Karenanya untuk menimbulkan efek jera, maka pegawai yang terkena sidak dengan tanpa alasan yang tepat akan dipanggil untuk dilakukan pembinaan. Sedangkan yang membawah surat tugas tidak di apa-apakan. Sidak ini akan berlangsung hingga bulan Desember 2015 nanti.

Ke-35 PNS tersebut, terkena sidak di tujuh lokasi, mulai dari Rumah Kopi (RK) Billy jalan 17 Agustus, RK Tanjung Batu, Rumah Makan (RM) Kampung Baru belakang Rumah Sakit Advent Teling, RM Cita Waya Bethesda, RK BS Tikala.

Dari 35 PNS tersebut, terdapat dua orang pejabat eselon III yaitu Kepala UPTD Dipenda Kotamobagu SS Saruan dan Kepala UPTD Talaud S Batara, namun keduanya memberikan alasan yang tepat berada di Manado karena sedang melaksanakan tugas luar mengikuti rapat koordinasi di kantor pusat, yang di buktikan dengan surat tugas yang di bawah.

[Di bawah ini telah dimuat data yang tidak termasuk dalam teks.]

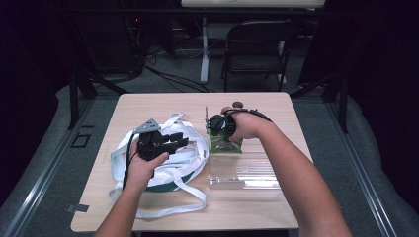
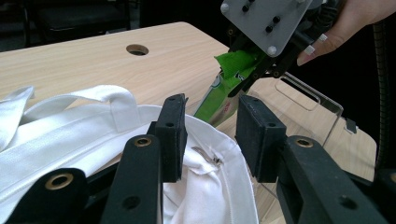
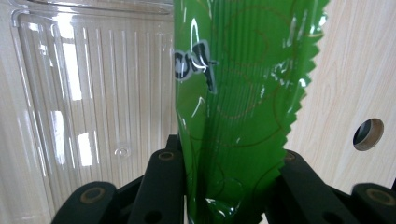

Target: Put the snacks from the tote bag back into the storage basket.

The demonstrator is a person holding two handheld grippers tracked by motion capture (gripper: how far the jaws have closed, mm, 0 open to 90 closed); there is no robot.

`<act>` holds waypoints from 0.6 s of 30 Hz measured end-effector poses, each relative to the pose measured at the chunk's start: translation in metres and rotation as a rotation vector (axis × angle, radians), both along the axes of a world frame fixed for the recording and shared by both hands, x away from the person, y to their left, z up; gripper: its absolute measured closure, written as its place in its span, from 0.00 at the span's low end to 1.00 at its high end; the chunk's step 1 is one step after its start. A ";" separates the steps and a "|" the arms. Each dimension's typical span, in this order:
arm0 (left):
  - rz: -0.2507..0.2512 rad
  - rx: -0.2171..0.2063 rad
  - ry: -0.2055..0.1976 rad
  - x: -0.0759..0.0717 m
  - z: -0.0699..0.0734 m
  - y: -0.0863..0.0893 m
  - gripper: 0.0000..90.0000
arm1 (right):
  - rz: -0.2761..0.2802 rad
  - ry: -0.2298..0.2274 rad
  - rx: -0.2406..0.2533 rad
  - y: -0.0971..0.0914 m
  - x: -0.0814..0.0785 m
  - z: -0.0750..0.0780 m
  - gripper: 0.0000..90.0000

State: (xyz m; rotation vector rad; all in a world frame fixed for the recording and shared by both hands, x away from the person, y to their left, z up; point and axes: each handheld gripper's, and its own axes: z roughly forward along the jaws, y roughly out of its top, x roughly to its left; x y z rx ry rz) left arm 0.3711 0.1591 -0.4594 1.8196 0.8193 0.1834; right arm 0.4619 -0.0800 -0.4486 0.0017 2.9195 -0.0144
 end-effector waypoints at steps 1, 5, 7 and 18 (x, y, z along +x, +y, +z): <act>0.001 0.000 -0.001 0.000 0.000 0.000 0.70 | 0.002 0.000 0.002 0.000 0.001 0.000 0.83; -0.001 -0.002 0.000 0.000 0.000 0.000 0.70 | -0.001 0.002 0.001 0.000 0.002 -0.002 0.82; -0.001 -0.002 0.000 0.000 -0.001 -0.001 0.70 | 0.001 0.005 -0.002 0.000 0.003 -0.003 0.82; 0.001 -0.002 0.000 0.000 0.000 0.000 0.70 | -0.005 0.012 -0.015 0.001 0.005 -0.010 0.80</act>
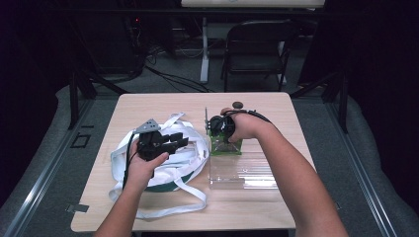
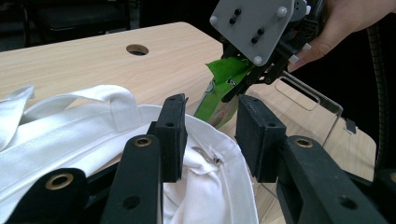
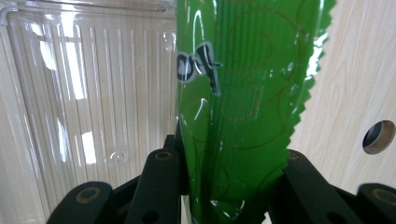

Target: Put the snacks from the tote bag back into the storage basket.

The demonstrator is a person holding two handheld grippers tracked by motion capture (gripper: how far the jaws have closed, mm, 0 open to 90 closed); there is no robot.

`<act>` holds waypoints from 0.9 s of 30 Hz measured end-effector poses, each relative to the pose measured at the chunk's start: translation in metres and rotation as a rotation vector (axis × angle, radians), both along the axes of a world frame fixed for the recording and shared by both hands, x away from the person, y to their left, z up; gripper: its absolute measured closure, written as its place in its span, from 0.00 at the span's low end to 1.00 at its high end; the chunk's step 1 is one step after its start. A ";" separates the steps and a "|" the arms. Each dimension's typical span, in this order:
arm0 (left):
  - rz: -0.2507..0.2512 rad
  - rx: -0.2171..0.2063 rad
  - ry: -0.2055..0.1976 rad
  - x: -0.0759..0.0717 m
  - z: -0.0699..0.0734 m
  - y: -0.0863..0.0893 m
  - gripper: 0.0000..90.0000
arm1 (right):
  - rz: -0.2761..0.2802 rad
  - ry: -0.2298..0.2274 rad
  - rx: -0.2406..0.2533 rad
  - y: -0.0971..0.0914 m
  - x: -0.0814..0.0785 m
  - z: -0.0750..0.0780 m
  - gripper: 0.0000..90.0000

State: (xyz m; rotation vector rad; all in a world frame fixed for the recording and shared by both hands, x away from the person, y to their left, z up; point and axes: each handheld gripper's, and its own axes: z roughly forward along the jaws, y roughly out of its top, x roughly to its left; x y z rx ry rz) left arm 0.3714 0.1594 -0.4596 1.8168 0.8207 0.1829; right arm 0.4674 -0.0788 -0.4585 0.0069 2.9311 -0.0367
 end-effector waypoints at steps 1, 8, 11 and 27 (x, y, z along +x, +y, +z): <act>0.002 -0.003 0.003 0.000 0.000 0.000 0.70 | 0.000 0.001 0.000 0.000 0.000 0.000 0.80; 0.001 -0.002 0.002 0.000 0.000 0.000 0.70 | -0.012 -0.006 0.013 -0.002 0.002 0.002 0.76; 0.001 -0.002 0.002 0.000 0.000 0.000 0.70 | -0.017 -0.009 0.023 -0.002 0.002 0.003 0.73; 0.004 -0.007 0.004 0.000 0.000 0.001 0.70 | -0.047 -0.018 0.059 -0.004 0.001 0.008 0.55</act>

Sementara pejabat Eselon IV sebanyak Empat orang yakni Tommy Tengko Kasie di BPBD, Herry Mokoagow, Christian Onibala Biro Umum dan Junius W Soemanta Kasie Penetapan dan Penerimaan PKB/BBNKB UPTD Dipenda Kotamobagu, Soemanta lagi tugas luar sembari menunjukan surat tugas yang ditandatangani Kepala UPTD Kotamobagu SS Saruan, kepada tim.

Khusus staf terbanyak dari Inspektorat Provinsi dan Biro Umum, masing-masing Sembilan. Inspektorat yakni Alfran Rondonuwu, Yustira Ada, Visla M Tonga, Charli Laloan, Starwinsky Pantouw, Michael Tumundo, Harold Pontonuwu, Altor Wowor dan Valdano Sembel.

Biro Umum Wone Rampengan, Nevo Mawikere, Jeren Sualang, Gabriel Untu, Clara Li, Fitria Wagiu, Inggrid Rumbai, Royke Sumerah, dan Jendry Pangalila, diikuti enam staf Badan Pengelola Keuangan dan Barang Milik Daerah (BPK-BMD) yakni Gistovel Rondonuwu, Vernando Waleleng, Denny Turangan, Yola Yolanda, Rina Lumintang, dan Andre Sembel.

Diknas Sulut Jhony J Sualang dan Arnold Lendo. Dinas PU Provinsi Felda Suwawa, Greis R, Megie Gunde dan Lidia Pondaag serta seorang staf dari BPBD Sulut Novi Rumengan. (tim/sulutonline).